● Work to complete
Some lines hold the string "blue". Copy all of them from the material that follows.

● Records to process
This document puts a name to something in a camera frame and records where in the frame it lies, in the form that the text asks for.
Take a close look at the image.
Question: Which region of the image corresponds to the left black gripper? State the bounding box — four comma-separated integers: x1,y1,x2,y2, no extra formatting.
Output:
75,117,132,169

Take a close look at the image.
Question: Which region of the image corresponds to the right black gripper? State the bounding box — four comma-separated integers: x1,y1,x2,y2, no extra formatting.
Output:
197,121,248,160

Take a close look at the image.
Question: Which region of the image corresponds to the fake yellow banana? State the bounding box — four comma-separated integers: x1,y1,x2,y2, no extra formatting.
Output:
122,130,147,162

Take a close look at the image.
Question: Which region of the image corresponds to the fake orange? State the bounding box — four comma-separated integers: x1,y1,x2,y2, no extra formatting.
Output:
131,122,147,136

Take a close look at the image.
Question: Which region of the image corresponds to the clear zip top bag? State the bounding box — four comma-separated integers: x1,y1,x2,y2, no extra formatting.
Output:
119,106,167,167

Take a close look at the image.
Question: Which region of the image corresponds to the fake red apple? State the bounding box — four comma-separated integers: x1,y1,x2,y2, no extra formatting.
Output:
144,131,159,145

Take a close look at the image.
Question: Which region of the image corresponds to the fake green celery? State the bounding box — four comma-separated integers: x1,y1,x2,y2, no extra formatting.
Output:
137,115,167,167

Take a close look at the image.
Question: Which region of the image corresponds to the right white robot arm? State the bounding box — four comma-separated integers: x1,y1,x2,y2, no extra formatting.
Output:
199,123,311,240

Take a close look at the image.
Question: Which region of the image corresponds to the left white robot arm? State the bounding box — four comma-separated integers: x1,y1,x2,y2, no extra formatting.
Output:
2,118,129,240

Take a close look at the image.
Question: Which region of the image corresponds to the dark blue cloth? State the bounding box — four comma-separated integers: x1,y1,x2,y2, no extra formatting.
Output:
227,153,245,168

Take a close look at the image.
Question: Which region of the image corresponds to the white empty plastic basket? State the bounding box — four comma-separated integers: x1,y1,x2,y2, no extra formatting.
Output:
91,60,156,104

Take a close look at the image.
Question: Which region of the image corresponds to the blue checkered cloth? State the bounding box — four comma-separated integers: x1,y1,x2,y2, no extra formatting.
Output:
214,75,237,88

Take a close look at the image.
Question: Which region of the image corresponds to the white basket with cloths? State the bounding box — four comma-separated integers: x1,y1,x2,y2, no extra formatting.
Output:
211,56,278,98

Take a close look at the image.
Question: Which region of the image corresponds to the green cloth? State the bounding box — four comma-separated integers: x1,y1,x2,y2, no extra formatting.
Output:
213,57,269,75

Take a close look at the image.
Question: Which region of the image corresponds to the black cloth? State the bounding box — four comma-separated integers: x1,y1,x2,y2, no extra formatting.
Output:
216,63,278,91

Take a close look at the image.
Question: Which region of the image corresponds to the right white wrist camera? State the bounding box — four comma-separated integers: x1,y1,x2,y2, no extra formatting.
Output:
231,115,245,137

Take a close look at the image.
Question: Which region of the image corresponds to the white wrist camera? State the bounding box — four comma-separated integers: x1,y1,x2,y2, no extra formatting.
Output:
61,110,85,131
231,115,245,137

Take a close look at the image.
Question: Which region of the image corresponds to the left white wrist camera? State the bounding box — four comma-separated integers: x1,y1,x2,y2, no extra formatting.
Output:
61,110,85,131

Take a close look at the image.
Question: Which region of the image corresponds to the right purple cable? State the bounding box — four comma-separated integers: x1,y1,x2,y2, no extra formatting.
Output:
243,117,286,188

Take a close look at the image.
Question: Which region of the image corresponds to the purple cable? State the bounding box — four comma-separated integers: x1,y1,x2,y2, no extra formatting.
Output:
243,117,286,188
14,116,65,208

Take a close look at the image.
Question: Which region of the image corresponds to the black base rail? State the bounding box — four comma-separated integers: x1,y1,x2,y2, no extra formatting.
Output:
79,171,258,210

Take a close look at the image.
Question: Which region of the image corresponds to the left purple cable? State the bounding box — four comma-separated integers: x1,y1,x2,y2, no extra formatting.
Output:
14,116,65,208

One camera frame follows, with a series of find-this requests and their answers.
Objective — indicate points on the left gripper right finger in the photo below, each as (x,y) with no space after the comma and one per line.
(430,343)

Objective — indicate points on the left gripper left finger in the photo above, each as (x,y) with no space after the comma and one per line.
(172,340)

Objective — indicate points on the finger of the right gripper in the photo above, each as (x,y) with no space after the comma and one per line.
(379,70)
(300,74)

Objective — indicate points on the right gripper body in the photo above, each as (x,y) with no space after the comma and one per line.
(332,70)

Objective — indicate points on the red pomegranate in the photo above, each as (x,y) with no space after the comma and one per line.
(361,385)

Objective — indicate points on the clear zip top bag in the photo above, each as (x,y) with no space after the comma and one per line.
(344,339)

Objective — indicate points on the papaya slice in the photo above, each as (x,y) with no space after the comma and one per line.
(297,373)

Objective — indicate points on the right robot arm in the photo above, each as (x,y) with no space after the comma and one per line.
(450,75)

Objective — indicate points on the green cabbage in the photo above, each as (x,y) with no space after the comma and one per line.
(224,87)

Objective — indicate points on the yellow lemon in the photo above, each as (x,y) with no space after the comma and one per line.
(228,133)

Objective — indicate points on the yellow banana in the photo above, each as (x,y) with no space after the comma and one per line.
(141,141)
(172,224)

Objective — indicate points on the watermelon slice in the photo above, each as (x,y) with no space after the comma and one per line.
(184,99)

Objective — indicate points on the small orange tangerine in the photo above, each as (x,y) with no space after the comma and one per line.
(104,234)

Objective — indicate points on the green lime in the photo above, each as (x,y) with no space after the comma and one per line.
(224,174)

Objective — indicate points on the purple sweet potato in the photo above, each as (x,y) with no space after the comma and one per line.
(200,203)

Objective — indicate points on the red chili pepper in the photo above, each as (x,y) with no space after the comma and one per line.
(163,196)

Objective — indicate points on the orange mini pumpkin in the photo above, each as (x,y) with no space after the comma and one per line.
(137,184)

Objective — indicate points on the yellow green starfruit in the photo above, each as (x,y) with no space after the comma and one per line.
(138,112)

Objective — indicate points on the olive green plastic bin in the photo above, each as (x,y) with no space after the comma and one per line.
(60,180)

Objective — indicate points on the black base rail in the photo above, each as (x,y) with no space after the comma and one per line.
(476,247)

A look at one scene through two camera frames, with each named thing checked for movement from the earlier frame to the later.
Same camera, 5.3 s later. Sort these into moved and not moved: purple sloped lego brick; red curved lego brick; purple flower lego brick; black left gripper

● Answer below
Question: Which region of the image corresponds to the dark blue cloth? State the bounding box — four comma-separated integers: x1,y1,x2,y2, no extra formatting.
Question: Which region of the image corresponds to the blue checkered cloth? State the bounding box — four comma-separated integers: x1,y1,x2,y2, no extra formatting.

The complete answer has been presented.